*Work to complete:* Take the line containing "Where in this image is the dark" and all lines after it to the end of the records, and output them exactly.

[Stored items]
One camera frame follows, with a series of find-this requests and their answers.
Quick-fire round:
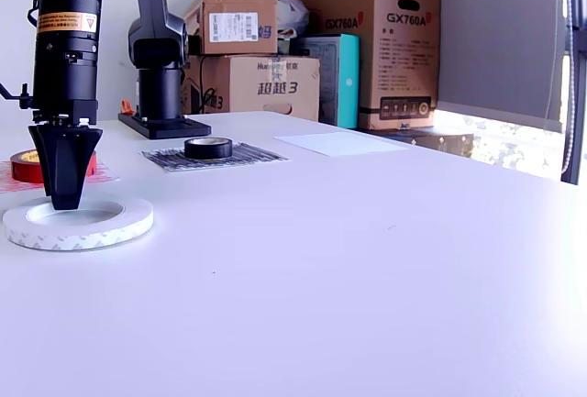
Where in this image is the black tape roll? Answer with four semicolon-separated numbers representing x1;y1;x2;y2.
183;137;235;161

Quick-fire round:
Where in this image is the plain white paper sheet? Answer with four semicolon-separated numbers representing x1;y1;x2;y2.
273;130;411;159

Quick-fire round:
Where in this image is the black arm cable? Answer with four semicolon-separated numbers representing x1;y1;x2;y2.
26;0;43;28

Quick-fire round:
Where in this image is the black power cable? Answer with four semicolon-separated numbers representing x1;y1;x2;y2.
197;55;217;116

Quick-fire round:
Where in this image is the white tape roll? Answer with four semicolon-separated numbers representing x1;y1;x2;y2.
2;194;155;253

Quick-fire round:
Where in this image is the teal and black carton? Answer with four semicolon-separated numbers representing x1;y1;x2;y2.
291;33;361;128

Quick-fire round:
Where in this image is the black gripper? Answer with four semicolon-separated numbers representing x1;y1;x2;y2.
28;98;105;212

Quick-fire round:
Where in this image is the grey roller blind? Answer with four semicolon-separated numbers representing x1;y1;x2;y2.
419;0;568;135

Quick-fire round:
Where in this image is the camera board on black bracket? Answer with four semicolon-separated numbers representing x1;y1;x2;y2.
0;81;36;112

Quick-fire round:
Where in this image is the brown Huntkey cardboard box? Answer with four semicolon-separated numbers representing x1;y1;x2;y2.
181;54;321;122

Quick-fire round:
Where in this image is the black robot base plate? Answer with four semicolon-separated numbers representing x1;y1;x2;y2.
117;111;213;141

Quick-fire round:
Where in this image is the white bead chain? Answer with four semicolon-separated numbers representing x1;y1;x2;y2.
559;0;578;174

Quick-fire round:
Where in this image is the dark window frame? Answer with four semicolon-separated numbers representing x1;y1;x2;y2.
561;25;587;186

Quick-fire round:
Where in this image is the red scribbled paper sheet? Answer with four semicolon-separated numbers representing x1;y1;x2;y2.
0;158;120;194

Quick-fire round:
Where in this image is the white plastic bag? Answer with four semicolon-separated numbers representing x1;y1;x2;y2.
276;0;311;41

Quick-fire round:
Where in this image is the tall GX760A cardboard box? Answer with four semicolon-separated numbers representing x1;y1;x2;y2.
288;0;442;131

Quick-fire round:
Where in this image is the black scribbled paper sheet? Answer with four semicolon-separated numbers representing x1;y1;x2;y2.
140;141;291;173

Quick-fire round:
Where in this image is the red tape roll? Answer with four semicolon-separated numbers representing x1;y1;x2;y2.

*Response box:*
Where in this image is the dark window frame? Answer with four semicolon-separated numbers representing x1;y1;x2;y2.
561;25;587;186

Quick-fire round:
Where in this image is the red scribbled paper sheet? Answer with four semicolon-separated numbers representing x1;y1;x2;y2.
0;158;120;194

Quick-fire round:
Where in this image is the white plastic bag? Answer with four semicolon-separated numbers representing x1;y1;x2;y2.
276;0;311;41

Quick-fire round:
Where in this image is the tall GX760A cardboard box? Answer with four semicolon-separated numbers representing x1;y1;x2;y2.
288;0;442;131

Quick-fire round:
Where in this image is the black scribbled paper sheet? Answer with four semicolon-separated numbers representing x1;y1;x2;y2.
140;141;291;173

Quick-fire round:
Where in this image is the red tape roll? Answer with four semicolon-separated numbers representing x1;y1;x2;y2.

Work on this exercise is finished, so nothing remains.